Some days, you fly. You float along, effortlessly running, loving every second of it, self-confident and proud. But let’s be honest, we don’t get as many of those days as we would like. The best you can hope for is that those shiny magical days show up on race day. But you only get them if you endure the days that are the opposite. The days that are a grind. The days that you don’t want to go run, but you do. The days you know you have to #JFR. The days that you look at your workout and you cringe. When you’ve had a long ass day at work. And then, you go. You write a mantra on your hand and you run. And you find a little bit of magic. You fly. And then you grind. You remind yourself nobody said it would be easy. In fact, you always knew it would be exactly the opposite.
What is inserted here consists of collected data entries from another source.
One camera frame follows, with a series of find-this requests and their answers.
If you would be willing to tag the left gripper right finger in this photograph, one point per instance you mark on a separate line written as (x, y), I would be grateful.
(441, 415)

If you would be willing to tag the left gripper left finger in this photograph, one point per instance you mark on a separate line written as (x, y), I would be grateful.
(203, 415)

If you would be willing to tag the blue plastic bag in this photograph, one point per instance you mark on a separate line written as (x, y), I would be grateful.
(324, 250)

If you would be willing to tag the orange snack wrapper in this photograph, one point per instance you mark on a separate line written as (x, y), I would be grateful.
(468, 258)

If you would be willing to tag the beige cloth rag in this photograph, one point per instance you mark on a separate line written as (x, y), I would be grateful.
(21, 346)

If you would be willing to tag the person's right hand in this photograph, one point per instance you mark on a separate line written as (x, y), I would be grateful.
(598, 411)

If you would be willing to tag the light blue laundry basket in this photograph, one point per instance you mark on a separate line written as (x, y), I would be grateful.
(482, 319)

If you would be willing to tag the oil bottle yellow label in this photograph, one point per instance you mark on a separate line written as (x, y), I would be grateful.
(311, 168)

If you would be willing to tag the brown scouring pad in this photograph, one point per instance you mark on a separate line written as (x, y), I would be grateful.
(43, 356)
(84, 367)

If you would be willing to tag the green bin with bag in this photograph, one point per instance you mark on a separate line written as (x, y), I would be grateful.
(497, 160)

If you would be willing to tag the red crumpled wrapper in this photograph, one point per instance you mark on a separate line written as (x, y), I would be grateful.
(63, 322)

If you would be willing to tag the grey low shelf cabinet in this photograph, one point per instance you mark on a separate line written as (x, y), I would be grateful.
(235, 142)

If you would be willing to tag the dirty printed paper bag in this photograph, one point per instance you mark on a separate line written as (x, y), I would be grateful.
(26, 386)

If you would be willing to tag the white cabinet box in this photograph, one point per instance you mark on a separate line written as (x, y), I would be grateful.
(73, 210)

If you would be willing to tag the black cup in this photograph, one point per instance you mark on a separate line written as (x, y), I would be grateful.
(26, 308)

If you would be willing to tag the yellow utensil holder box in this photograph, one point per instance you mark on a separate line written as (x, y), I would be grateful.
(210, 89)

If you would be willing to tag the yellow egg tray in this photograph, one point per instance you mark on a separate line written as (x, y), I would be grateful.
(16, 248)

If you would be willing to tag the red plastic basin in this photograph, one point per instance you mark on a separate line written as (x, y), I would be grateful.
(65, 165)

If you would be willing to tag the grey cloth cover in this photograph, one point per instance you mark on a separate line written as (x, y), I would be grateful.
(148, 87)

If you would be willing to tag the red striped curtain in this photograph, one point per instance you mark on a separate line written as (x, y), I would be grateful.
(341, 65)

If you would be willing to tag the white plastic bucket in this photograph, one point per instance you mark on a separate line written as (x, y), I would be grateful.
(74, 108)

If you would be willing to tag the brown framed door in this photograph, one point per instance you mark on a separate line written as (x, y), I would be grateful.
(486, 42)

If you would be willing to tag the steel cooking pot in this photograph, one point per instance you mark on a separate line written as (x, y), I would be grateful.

Wednesday: 8 miles, 64 min, 145 AHR. Warm and breezy. Taught a good Pilates class after.

Arms by Pilates.

Thursday: 10 miles, 78 min, 145 AHR. Early morning solo run — but it’s light enough at 6:30 that I can forego my headlamp! I was trying to plan this to include a water stop before I started the 3 miles of 30 seconds on / 60 seconds off. It mostly worked out. I did get stopped by a train about 3 miles in, which was annoying. Taught Pilates Strength after work.

Friday: 6 miles, 49 min, 137 AHR. Super easy early morning.

Saturday: 12 miles, 90 min, 148 AHR. This run sucked. Which sucked, because I was excited about it. Before Monumental, I had a great goal pace run in which my last mile ended up being the same pace I averaged for the race! I had a similar workout this time, 12 total with 4-5 at half marathon goal pace. It was 70* already when I started, and I just could not hit pace. Goal was 6:30, maybe starting at 6:35 and working down to 6:25-6:20. HAHAHAHA NO. 6:41, 6:45, 6:50, stopped and stomped around and felt sorry for myself, 6:42. Didn’t even try another mile. My HR was in the right ballpark, maybe actually a little low, and I just wasn’t getting there. But then I jogged my 3 miles back home and felt totally fine, like I hadn’t done any sort of speed at all. I just did 5×1 mile at 6:20 pace! What is wrong with me???? I just ran a 10 mile hilly race at just under 6:30 pace — what is wrong with me???? But, like with Sarah Mac’s timely post, Anna Weber had tweeted a great example lately.

“6 weeks ago: 4xmile 5:12 avg

3 weeks ago: 5xmile 5:30 avg

Today: 6xmile 5:09 avg

Never get discouraged by a “bad” workout #keepgoing”

Yes. That. All of that. And a crummy workout does not a season make. Shut up, brain, and remember you ran 6:30s for a 10 miler two weeks ago, you haven’t somehow last that fitness over the 128 miles you’ve run since then. Suck it up, princess, and move on.

Oh, and go buy new racing flats in case that’s the problem… and end up buying two pairs, because the new model is out (NB 1400v5) but they also have the old model in the Elite purple color — the model that carried you through a great fall season and to a 2:57, and you’re just superstitious enough to need those, too.

Sunday: 6 miles, 49 min, 134 AHR. Best friend recovery day. We started off a little too quick. Saw a tree that had been struck by lightning earlier in the morning (during a storm heavy enough to shake the house and wake me up).

Totals: 62 miles run, 3.75 miles walked, 103 minutes of Pilates. (So bummed I didn’t get in any Jasyoga this week. Maybe later on Sunday, though!)